Raw data:
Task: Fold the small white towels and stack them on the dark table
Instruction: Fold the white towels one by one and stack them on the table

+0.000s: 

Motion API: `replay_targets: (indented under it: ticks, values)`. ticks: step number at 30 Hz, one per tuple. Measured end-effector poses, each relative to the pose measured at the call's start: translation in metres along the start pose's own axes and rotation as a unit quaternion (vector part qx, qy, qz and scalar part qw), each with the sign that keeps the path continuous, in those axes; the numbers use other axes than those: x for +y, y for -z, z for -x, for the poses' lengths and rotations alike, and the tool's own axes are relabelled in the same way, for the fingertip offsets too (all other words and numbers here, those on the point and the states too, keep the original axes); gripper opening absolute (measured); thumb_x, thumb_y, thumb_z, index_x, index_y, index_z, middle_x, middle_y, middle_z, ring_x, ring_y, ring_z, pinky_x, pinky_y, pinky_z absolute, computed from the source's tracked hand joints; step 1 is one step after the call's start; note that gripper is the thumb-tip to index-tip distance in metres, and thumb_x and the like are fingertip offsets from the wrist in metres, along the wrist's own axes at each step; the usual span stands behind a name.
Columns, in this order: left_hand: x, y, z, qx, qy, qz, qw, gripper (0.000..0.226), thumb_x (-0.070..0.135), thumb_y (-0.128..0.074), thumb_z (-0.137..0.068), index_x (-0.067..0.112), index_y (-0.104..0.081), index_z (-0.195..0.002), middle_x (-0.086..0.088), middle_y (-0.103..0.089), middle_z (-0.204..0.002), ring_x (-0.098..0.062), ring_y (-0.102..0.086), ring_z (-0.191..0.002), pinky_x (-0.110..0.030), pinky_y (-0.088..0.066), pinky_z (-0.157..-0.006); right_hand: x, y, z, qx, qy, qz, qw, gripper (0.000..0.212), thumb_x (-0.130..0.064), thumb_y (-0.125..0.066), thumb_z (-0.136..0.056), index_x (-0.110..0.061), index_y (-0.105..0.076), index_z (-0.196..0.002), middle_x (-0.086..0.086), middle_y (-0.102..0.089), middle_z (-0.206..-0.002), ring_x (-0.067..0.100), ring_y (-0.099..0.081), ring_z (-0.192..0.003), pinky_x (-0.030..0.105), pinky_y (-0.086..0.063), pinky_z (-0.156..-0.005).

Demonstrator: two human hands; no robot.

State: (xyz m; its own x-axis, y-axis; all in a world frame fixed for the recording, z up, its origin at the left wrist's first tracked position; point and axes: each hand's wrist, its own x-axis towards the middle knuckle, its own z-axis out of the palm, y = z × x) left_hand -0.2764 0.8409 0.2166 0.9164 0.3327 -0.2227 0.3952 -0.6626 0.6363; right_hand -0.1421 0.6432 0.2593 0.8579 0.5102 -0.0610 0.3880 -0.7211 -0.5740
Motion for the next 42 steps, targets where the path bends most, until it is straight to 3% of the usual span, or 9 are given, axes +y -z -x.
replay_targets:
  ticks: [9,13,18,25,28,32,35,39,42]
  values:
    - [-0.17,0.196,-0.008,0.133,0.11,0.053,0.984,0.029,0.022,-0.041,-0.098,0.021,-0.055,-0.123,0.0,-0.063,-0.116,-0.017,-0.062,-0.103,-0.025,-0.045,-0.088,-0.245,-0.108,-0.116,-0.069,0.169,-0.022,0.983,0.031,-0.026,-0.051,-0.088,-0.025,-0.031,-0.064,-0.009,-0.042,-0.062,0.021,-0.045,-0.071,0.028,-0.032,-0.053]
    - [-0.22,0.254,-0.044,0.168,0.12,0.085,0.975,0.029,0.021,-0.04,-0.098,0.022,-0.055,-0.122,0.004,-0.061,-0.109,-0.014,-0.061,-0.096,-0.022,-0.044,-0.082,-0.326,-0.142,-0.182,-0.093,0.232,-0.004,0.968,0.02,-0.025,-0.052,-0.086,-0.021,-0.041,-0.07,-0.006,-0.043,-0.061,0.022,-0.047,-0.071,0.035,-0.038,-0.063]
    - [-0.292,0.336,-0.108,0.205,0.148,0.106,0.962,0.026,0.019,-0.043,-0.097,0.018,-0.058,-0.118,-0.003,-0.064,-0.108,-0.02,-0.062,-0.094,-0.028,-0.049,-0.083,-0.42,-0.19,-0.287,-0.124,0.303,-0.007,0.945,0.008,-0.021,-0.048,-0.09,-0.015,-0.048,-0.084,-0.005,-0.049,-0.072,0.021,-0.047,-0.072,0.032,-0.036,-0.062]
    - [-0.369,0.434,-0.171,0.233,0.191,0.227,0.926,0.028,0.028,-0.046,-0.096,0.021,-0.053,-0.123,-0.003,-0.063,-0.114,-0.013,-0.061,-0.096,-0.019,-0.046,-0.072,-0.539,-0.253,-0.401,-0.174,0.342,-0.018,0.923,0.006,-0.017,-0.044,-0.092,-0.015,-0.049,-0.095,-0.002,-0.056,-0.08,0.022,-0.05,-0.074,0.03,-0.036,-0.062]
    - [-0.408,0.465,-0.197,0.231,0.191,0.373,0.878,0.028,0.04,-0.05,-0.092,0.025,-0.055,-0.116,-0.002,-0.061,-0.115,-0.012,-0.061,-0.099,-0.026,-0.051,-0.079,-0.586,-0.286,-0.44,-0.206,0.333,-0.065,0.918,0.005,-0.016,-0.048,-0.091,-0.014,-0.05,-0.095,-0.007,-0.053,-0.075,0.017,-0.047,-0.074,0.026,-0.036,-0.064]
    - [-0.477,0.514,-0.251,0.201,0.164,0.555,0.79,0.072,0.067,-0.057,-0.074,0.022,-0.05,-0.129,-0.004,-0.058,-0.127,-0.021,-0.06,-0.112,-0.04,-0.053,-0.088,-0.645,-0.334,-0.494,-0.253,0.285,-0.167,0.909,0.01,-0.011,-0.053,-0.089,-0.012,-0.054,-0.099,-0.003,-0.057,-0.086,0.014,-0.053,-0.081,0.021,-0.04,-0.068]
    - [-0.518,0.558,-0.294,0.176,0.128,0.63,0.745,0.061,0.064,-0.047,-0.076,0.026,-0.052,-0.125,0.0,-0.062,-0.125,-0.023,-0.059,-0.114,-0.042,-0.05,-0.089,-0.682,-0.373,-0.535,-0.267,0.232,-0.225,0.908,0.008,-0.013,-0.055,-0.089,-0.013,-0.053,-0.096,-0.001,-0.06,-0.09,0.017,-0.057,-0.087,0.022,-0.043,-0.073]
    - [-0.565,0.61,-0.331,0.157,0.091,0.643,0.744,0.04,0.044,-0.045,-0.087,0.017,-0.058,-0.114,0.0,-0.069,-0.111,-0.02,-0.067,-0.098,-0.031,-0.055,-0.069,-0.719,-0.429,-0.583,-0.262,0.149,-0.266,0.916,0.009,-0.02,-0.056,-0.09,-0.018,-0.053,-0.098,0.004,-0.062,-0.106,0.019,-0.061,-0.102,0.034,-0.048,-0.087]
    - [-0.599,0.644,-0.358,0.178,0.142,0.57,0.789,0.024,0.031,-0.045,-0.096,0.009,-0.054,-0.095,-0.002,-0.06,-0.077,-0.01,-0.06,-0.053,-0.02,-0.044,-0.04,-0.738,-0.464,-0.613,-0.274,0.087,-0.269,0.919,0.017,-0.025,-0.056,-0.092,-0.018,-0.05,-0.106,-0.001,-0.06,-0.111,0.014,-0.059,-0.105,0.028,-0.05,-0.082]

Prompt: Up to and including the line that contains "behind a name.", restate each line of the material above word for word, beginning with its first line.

Output of the task:
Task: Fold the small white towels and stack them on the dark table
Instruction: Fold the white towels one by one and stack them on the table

+0.000s: 

Motion API: `replay_targets: (indented under it: ticks, values)`. ticks: step number at 30 Hz, one per tuple. Measured end-effector poses, each relative to the pose measured at the call's start: translation in metres along the start pose's own axes and rotation as a unit quaternion (vector part qx, qy, qz and scalar part qw), each with the sign that keeps the path continuous, in those axes; the numbers use other axes than those: x for +y, y for -z, z for -x, for the poses' lengths and rotations alike, and the tool's own axes are relabelled in the same way, for the fingertip offsets too (all other words and numbers here, those on the point and the states too, keep the original axes); gripper opening absolute (measured); thumb_x, thumb_y, thumb_z, index_x, index_y, index_z, middle_x, middle_y, middle_z, ring_x, ring_y, ring_z, pinky_x, pinky_y, pinky_z absolute, computed from the source's tracked hand joints; step 1 is one step after the call's start; note that gripper is the thumb-tip to index-tip distance in metres, and thumb_x and the like are fingertip offsets from the wrist in metres, along the wrist's own axes at each step; the usual span stands behind a name.

What this exercise required has been given in full.